§ **Task description**
Only one span of the listing below should come back. It runs from the line with "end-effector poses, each" through the line with "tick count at", and each of its lines must be reproduced exactly.

#####

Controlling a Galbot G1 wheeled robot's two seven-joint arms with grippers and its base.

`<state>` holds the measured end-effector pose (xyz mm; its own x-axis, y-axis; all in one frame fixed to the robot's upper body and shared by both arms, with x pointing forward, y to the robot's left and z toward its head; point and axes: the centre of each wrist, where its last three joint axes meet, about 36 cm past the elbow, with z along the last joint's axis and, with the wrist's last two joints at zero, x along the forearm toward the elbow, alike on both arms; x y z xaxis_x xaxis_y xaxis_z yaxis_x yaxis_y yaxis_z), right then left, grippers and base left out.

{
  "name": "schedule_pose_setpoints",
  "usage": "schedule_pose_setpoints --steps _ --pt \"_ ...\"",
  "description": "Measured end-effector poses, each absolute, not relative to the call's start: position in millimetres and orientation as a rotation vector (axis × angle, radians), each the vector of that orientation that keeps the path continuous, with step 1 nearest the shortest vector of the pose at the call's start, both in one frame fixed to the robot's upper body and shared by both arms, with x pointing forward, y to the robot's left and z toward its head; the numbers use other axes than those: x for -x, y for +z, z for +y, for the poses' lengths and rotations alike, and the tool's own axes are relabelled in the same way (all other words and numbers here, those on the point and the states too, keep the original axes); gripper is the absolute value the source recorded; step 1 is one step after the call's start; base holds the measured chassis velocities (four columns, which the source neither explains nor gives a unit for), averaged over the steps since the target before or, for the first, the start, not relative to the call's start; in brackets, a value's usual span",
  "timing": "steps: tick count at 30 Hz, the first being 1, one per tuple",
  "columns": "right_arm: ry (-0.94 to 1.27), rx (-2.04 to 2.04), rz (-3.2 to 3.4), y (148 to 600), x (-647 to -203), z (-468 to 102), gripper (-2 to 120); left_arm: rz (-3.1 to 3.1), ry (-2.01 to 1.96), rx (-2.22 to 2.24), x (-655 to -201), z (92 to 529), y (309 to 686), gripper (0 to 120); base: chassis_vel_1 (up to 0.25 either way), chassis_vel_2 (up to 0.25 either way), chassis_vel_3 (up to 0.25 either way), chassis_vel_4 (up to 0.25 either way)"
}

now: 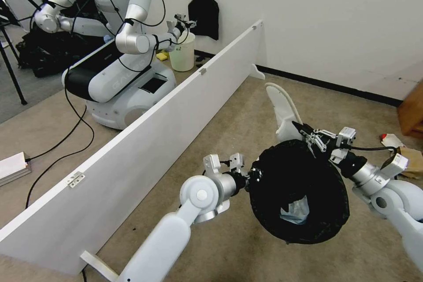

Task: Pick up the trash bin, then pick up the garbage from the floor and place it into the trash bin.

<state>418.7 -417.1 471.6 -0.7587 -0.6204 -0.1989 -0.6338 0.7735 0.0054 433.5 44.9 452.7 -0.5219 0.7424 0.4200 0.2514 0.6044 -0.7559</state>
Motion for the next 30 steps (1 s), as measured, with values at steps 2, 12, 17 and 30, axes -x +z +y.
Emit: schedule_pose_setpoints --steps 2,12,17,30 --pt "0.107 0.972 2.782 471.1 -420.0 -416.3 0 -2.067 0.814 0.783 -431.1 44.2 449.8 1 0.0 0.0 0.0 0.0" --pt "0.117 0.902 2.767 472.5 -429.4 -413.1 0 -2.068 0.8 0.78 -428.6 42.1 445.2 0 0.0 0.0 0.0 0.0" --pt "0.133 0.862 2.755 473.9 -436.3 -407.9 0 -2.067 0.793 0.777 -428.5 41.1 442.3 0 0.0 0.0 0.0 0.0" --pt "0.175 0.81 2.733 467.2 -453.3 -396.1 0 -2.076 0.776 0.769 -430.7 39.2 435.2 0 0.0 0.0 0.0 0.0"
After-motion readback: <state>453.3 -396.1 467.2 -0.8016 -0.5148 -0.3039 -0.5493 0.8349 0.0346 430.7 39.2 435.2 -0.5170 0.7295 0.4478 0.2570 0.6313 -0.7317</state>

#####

§ **Reply**
  "description": "Measured end-effector poses, each absolute, not relative to the call's start: position in millimetres and orientation as a rotation vector (axis × angle, radians), each the vector of that orientation that keeps the path continuous, with step 1 nearest the shortest vector of the pose at the call's start, both in one frame fixed to the robot's upper body and shared by both arms, with x pointing forward, y to the robot's left and z toward its head; the numbers use other axes than those: x for -x, y for +z, z for +y, for the poses' lengths and rotations alike, and the tool's own axes are relabelled in the same way (all other words and numbers here, those on the point and the states too, keep the original axes); gripper is the absolute value the source recorded; step 1 is one step after the call's start; base holds the measured chassis velocities (four columns, which the source neither explains nor gives a unit for), averaged over the steps since the target before or, for the first, the start, not relative to the call's start; in brackets, a value's usual span",
  "timing": "steps: tick count at 30 Hz, the first being 1, one per tuple",

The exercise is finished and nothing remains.